§ Problem description
Look for the word "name" in the data below, and copy every line that holds it.

§ Extracted data

********************

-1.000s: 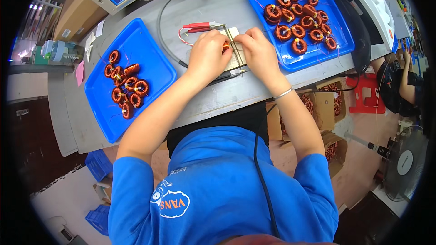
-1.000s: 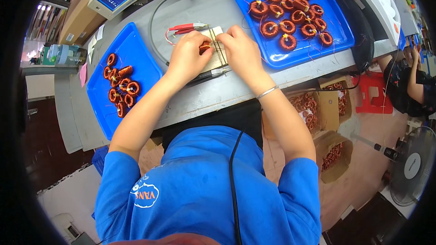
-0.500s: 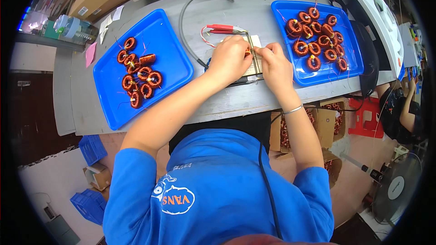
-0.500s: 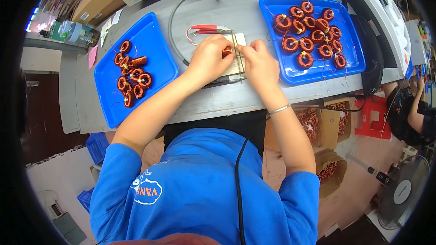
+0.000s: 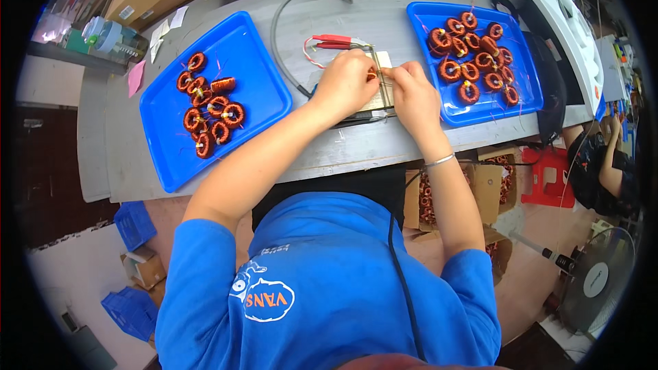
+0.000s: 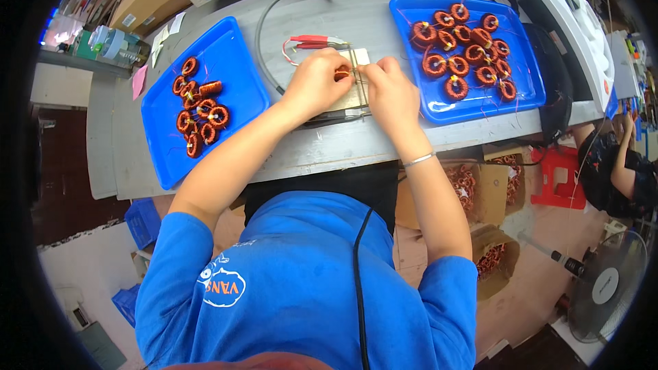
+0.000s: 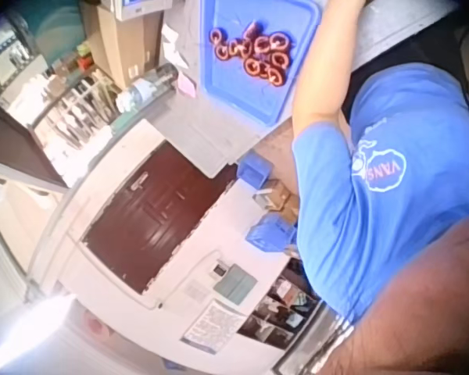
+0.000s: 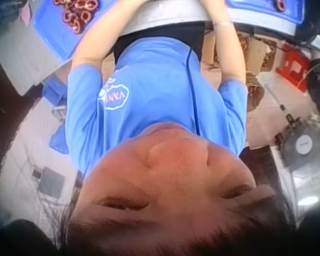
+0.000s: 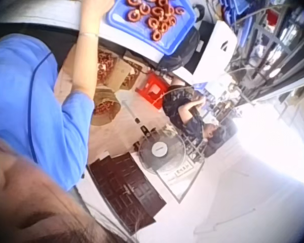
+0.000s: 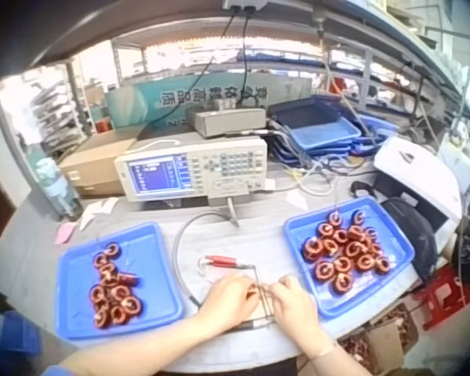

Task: The person tests toroidal coils by taking them from a tray, connecting their wire leads to a testing fixture, and placing the tested coils onto another tray.

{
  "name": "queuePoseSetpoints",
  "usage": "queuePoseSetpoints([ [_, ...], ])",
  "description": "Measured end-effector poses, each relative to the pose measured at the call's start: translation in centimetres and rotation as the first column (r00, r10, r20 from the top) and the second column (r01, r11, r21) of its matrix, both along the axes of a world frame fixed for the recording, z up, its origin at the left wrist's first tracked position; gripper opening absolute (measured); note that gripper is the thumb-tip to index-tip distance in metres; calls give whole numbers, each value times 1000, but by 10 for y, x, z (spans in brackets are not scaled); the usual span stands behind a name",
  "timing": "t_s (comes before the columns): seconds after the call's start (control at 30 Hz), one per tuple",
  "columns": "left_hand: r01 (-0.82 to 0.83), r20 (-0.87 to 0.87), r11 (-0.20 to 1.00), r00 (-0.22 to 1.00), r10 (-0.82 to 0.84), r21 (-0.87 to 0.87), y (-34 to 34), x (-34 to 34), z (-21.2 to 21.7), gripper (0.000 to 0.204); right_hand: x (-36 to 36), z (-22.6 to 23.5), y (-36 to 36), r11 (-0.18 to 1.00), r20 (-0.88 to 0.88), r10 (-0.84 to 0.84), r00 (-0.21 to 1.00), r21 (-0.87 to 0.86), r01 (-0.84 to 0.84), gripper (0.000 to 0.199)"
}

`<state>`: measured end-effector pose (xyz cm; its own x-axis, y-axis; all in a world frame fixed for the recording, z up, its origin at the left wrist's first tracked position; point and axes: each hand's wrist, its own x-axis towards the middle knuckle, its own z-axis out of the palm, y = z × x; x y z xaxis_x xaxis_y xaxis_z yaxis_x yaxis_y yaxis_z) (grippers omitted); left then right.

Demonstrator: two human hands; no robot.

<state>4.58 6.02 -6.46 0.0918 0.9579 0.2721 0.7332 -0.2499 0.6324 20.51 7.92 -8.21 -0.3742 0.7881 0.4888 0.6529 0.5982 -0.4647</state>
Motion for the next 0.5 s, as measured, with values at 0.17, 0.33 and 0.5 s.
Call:
queuePoseSetpoints([
  [0.17, 135, 233, 991, 964, -129, -12, -5, -15, 29, 28, 2, 50, 0, 978, -111, 41, 993, 210, -17, 20],
  [0.33, 284, -51, 956, 956, -289, -74, -10, -66, 82, 39, 42, 108, 31, 871, -60, -71, 996, 482, 92, 18],
  [0.5, -205, -516, 875, 855, -58, -438, -27, -157, 96, 41, 104, 94, 62, 788, 44, -430, 902, 506, 350, 8],
])
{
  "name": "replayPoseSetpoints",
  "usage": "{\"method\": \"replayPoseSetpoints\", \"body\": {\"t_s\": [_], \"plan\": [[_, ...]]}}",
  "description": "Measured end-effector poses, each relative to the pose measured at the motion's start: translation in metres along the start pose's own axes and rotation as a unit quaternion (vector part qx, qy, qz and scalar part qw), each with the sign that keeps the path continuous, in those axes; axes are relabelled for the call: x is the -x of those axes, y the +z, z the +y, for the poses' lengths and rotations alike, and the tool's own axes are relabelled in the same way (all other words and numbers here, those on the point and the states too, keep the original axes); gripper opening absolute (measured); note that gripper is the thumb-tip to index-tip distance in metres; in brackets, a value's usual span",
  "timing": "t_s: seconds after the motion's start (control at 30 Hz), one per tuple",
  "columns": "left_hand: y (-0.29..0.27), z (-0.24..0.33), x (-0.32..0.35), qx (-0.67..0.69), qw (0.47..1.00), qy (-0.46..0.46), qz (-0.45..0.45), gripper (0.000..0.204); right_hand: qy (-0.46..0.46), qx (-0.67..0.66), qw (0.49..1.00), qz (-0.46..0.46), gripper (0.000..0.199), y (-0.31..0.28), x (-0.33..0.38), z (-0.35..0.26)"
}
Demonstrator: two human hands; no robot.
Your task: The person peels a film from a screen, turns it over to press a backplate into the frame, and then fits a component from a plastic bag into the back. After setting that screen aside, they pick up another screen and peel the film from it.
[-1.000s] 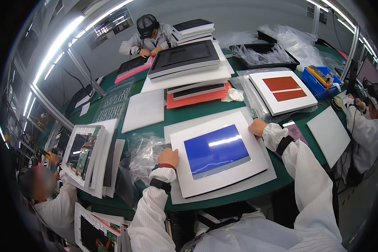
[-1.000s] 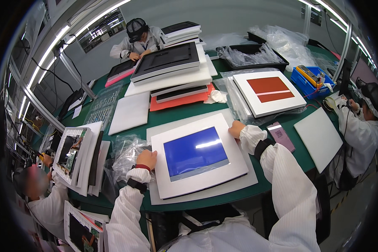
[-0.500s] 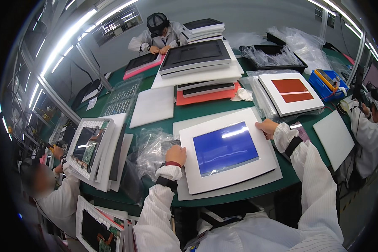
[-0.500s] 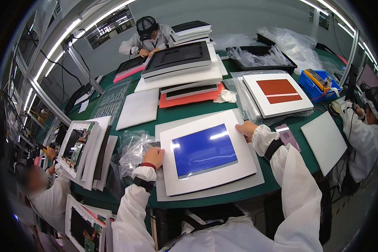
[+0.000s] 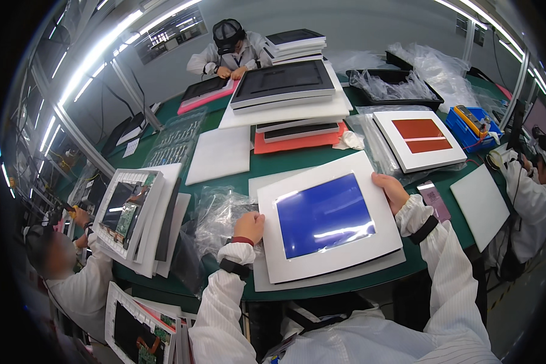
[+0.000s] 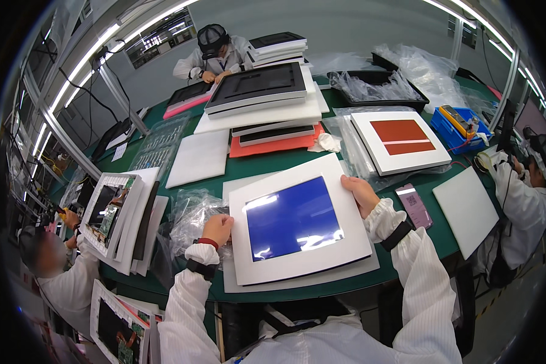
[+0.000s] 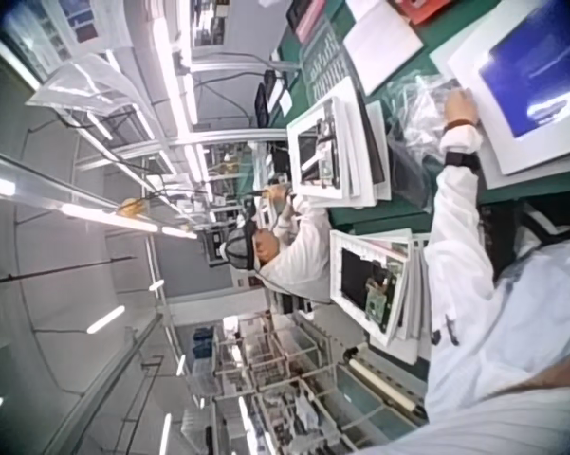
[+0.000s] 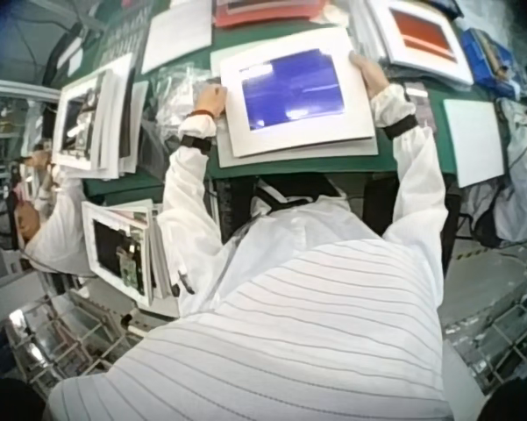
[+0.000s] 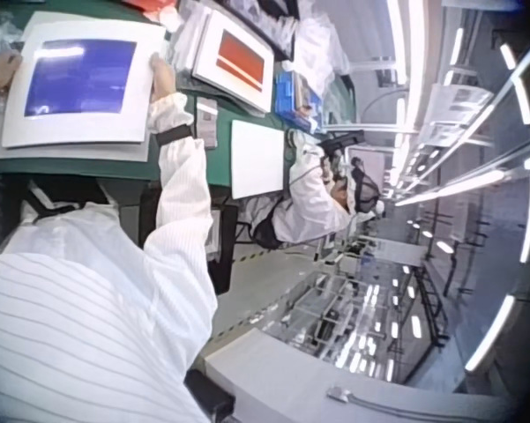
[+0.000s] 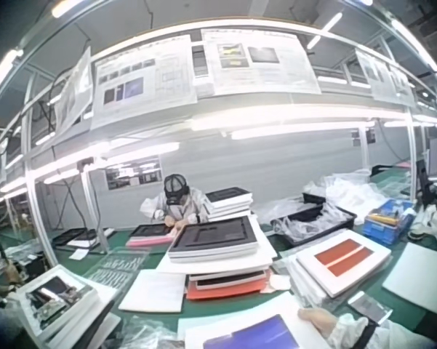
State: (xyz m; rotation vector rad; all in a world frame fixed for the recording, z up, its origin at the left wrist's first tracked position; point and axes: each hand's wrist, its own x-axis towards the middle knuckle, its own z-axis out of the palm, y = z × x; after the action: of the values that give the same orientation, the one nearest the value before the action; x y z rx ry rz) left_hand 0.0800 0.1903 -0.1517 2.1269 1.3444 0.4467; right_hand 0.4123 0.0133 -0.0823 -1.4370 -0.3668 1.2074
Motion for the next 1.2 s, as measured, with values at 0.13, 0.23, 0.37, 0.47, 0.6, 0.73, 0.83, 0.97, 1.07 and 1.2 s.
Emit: {"method": "replayPoseSetpoints", "body": {"t_s": [0.13, 0.23, 0.37, 0.47, 0.6, 0.73, 0.83, 0.97, 1.07, 1.2], "plan": [[-0.007, 0.000, 0.000, 0.125, 0.992, -0.002, -0.026, 0.034, -0.056, -0.004, 0.998, -0.030, 0.035, 0.005, 0.015, -0.005], [-0.025, 0.021, 0.012, 0.300, 0.948, -0.061, -0.089, 0.035, -0.079, -0.027, 0.995, -0.048, 0.034, 0.004, 0.021, -0.007], [-0.054, 0.051, 0.031, 0.388, 0.911, -0.098, -0.104, 0.035, -0.132, 0.002, 0.989, -0.059, 0.032, -0.005, 0.023, -0.013], [-0.070, 0.065, 0.040, 0.408, 0.909, -0.038, -0.074, 0.037, -0.209, 0.038, 0.972, -0.104, 0.031, -0.008, 0.034, -0.041], [-0.087, 0.095, 0.058, 0.389, 0.911, 0.133, 0.022, 0.034, -0.317, 0.048, 0.940, -0.120, 0.028, -0.011, 0.054, -0.066], [-0.076, 0.093, 0.082, 0.218, 0.925, 0.278, 0.140, 0.028, -0.411, 0.233, 0.877, -0.084, 0.022, -0.041, 0.063, -0.061], [-0.052, 0.078, 0.094, 0.121, 0.893, 0.384, 0.204, 0.029, -0.489, 0.349, 0.797, -0.060, 0.022, -0.043, 0.077, -0.032], [-0.029, 0.041, 0.110, 0.129, 0.872, 0.441, 0.170, 0.024, -0.533, 0.435, 0.720, -0.093, 0.036, -0.049, 0.100, -0.004], [-0.024, 0.037, 0.127, 0.069, 0.879, 0.442, 0.168, 0.020, -0.535, 0.505, 0.668, -0.113, 0.041, -0.056, 0.108, 0.018], [-0.018, 0.040, 0.139, -0.013, 0.906, 0.403, 0.128, 0.024, -0.532, 0.559, 0.619, -0.143, 0.045, -0.062, 0.112, 0.047]]}}
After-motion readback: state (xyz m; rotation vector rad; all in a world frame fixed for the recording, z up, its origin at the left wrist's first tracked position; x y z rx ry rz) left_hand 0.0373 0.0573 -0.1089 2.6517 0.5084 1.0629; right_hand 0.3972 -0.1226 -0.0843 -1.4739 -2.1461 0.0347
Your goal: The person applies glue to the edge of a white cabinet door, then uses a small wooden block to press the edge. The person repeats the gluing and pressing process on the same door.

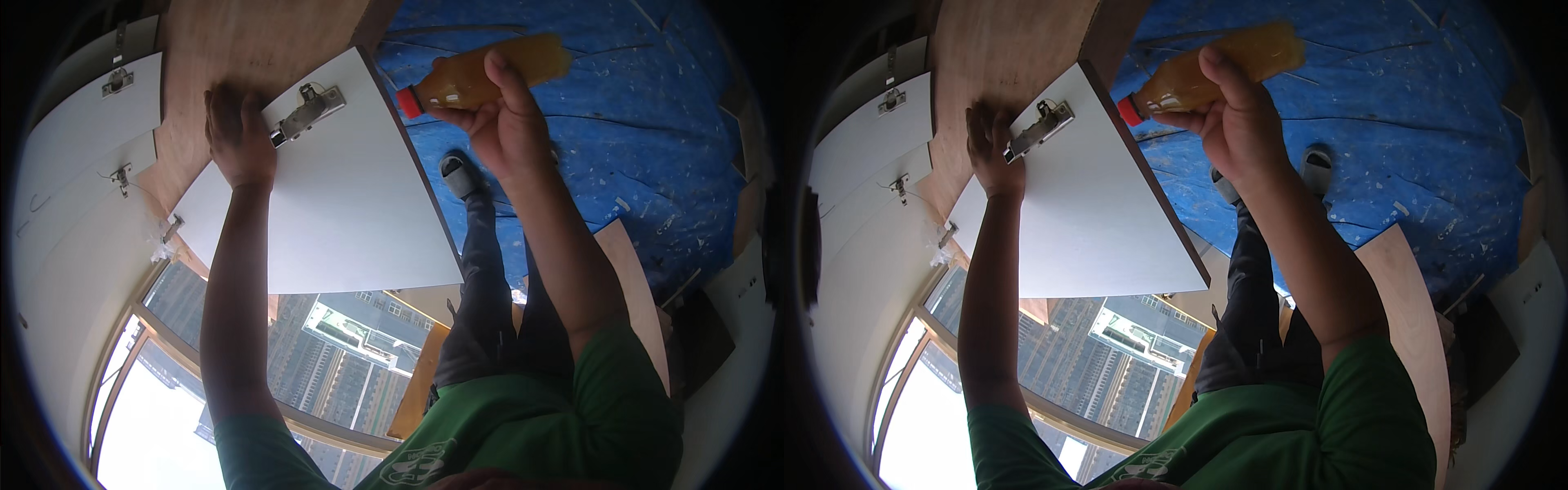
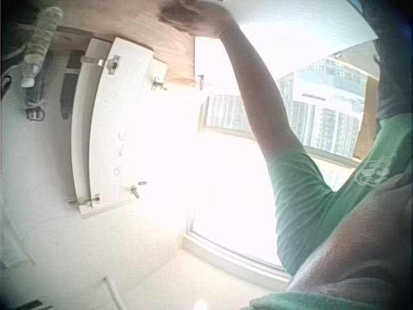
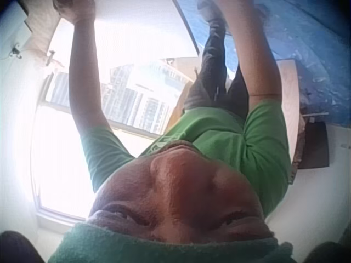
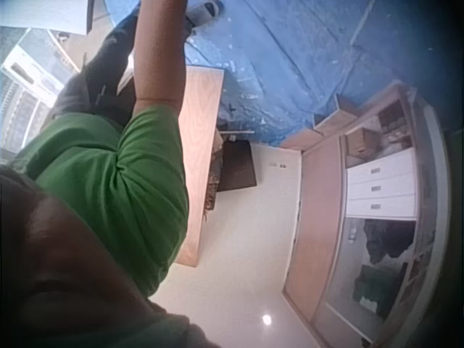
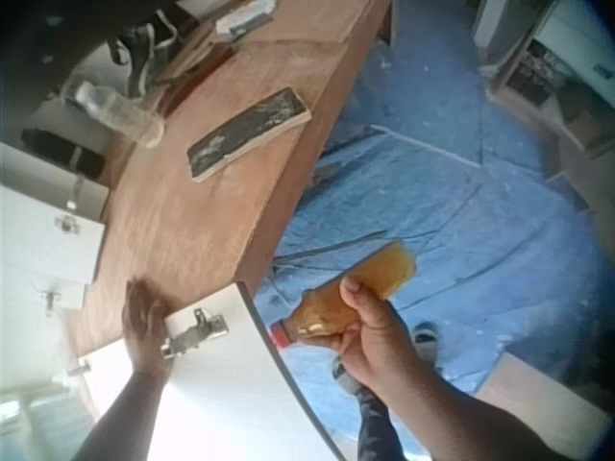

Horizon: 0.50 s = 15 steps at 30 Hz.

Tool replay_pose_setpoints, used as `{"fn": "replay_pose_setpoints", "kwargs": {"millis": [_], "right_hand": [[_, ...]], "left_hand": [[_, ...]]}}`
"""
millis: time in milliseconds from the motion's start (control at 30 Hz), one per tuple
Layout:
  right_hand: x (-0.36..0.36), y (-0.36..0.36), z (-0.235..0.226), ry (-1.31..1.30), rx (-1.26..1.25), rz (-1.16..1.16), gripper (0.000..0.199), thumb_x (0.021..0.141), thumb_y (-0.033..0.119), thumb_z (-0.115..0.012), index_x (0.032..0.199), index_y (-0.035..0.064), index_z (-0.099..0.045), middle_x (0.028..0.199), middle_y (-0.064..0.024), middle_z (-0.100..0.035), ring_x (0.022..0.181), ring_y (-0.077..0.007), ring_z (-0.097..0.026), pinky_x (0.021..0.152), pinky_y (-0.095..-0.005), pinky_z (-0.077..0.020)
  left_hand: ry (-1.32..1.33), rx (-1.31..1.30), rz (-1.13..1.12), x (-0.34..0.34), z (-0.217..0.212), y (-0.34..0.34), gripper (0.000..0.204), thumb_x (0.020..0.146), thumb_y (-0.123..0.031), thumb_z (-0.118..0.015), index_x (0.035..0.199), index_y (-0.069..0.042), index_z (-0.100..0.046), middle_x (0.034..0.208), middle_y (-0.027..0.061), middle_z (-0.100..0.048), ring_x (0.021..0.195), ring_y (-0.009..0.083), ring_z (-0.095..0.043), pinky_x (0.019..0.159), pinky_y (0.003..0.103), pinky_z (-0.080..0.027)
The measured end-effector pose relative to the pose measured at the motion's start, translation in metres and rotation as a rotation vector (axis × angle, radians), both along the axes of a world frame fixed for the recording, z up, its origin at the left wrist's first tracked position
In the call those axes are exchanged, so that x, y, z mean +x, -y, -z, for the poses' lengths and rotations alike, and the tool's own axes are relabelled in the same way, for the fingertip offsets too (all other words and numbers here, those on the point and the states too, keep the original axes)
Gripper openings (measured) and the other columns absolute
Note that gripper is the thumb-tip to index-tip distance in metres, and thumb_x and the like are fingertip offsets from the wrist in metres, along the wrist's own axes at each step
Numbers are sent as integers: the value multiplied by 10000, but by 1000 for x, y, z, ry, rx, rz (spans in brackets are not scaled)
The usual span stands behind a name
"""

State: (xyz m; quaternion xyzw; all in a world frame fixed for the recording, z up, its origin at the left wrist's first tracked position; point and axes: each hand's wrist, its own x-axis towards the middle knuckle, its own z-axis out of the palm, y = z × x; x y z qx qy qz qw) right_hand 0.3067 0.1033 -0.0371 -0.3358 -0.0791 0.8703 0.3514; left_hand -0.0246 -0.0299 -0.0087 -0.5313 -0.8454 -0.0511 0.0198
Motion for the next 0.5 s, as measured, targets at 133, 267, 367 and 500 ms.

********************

§ Answer for this exercise
  "name": "queuePoseSetpoints",
  "description": "Measured end-effector poses, each relative to the pose measured at the call's start: translation in centimetres and rotation as the first column (r00, r10, r20 from the top) and the second column (r01, r11, r21) of its matrix, both along the axes of a world frame fixed for the recording, z up, its origin at the left wrist's first tracked position; gripper opening absolute (measured); note that gripper is the thumb-tip to index-tip distance in metres; calls give whole numbers, each value times 1000, but by 10 for y, x, z (spans in brackets are not scaled); the usual span stands behind a name",
  "name": "replayPoseSetpoints",
The usual span stands behind a name

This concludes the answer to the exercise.